The Small Business Deduction is one of the most beneficial of all income tax deductions available to Canadian corporations because it reduces the amount of Part 1 tax that a corporation would have to pay otherwise.
For instance, according to the tax rates in effect as of January 1st, a corporation that qualified for the Small Business Deduction would pay income tax at the rate of 3.5% in Ontario, while corporations of other types in the same province would pay tax at a rate of 11.5%.
See this chart from the Canada Revenue Agency to see the lower and higher rates of corporate tax for the province or territory where your corporation is headquartered (except for Alberta and Quebec which do not have corporation tax collection agreements with the CRA).
However, “Canadian corporation” doesn’t mean any corporation operating in Canada. To qualify for the Small Business Deduction, a corporation has to be a Canadian-controlled private corporation (CCPC).
According to Chapter 1 of the T4012 – T2 Corporation Income Tax Guide, to be classed as a Canadian-controlled private corporation, all of the following conditions have to be met:
- It is a private corporation.
- It is a corporation that was resident in Canada and was either incorporated in Canada or resident in Canada from June 18, 1971, to the end of the tax year.
- It is not controlled directly or indirectly by one or more non-resident persons.
- It is not controlled directly or indirectly by one or more public corporations (other than a prescribed venture capital corporation, as defined in Regulation 6700).
- It is not controlled by a Canadian resident corporation that lists its shares on a designated stock exchange outside of Canada.
- It is not controlled directly or indirectly by any combination of persons described in the three previous conditions.

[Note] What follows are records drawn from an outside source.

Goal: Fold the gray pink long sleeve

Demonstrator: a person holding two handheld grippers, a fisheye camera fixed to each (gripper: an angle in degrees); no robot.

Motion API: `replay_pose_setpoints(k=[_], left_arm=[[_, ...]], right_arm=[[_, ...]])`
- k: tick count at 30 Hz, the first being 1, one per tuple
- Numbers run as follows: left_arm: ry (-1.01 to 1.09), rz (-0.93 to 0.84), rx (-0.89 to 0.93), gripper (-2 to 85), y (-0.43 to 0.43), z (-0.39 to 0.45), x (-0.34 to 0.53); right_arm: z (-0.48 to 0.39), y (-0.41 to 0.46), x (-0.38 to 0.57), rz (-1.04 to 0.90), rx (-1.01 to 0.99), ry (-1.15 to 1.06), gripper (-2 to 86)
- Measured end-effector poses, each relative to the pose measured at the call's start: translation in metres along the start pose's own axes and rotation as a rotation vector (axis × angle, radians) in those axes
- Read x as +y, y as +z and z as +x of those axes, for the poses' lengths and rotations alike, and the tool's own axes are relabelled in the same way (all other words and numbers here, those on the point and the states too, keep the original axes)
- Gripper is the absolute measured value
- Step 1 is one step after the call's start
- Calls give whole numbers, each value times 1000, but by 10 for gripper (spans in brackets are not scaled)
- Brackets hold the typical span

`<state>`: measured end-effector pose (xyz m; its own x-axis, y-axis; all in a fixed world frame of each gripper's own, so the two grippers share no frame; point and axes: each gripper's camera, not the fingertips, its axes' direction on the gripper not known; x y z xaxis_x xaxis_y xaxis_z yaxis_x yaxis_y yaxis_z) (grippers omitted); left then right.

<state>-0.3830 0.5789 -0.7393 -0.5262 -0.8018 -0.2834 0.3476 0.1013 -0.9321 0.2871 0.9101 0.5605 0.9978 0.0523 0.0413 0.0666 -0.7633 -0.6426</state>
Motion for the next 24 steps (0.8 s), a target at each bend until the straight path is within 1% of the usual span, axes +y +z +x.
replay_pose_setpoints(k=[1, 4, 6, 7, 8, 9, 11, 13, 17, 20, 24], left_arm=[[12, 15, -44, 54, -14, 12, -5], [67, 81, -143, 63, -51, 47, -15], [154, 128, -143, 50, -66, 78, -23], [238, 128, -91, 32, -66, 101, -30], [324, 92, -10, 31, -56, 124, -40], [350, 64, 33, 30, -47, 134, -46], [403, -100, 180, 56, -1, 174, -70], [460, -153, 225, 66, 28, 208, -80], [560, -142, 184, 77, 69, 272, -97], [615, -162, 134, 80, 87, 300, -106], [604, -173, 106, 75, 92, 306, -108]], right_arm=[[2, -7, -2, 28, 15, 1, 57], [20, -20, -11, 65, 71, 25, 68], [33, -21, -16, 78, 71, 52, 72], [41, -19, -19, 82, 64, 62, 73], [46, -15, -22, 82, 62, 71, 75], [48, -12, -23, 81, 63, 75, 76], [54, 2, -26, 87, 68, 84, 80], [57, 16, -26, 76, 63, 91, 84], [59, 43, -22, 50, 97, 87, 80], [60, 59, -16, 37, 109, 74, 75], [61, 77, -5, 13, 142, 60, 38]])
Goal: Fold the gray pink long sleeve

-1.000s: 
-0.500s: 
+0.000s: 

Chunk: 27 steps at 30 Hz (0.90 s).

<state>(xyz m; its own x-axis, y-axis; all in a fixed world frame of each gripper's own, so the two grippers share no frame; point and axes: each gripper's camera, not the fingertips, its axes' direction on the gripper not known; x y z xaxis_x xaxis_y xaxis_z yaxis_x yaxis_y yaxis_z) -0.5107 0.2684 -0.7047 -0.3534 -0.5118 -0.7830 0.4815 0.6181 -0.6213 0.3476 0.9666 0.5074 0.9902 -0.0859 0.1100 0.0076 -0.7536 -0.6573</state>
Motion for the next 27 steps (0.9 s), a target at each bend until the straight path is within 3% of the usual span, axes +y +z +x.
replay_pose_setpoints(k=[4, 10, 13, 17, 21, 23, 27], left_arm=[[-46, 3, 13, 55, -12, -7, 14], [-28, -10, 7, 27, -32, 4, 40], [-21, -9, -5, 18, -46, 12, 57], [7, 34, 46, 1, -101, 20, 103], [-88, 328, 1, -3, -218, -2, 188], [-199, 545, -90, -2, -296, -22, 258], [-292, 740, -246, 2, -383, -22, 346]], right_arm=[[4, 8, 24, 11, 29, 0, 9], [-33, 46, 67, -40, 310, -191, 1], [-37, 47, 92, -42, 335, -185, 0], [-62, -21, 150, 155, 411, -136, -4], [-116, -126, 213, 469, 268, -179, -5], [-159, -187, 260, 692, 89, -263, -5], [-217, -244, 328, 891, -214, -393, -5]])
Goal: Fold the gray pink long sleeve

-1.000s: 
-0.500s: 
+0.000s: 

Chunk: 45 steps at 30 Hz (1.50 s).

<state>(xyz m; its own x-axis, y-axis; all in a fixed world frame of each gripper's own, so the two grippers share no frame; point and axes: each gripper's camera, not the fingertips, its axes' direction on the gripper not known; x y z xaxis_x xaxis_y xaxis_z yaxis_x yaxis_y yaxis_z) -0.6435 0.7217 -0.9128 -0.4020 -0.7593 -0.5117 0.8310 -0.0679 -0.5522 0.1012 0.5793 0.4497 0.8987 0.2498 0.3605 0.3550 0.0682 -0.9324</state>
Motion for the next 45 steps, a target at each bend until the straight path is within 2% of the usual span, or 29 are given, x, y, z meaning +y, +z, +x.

- If all of its shares that are owned by a non-resident person, by a public corporation (other than a prescribed venture capital corporation), or by a corporation with a class of shares listed on a designated stock exchange, were owned by one person, that person would not own sufficient shares to control the corporation.
- No class of its shares of capital stock is listed on a designated stock exchange.
There is also a size limit based on a Canadian-controlled private corporation’s taxable capital.
- CCPCs that have taxable capital employed in Canada of $15 million or more do not qualify for the Small Business Deduction at all.
- CCPCs that have taxable capital of between $10 million and $15 million in the previous tax year are eligible for the Small Business Deduction but their business limit is reduced on a straight-line basis.
- And any CCPC that is a member of an associated group that has in total more than $10 million of taxable capital employed in Canada faces a reduced business limit as well.
Qualifying as a Canadian-controlled private corporation is the best possible income tax scenario for a Canadian corporation. The Small Business Deduction is just one of the income tax advantages such corporations enjoy.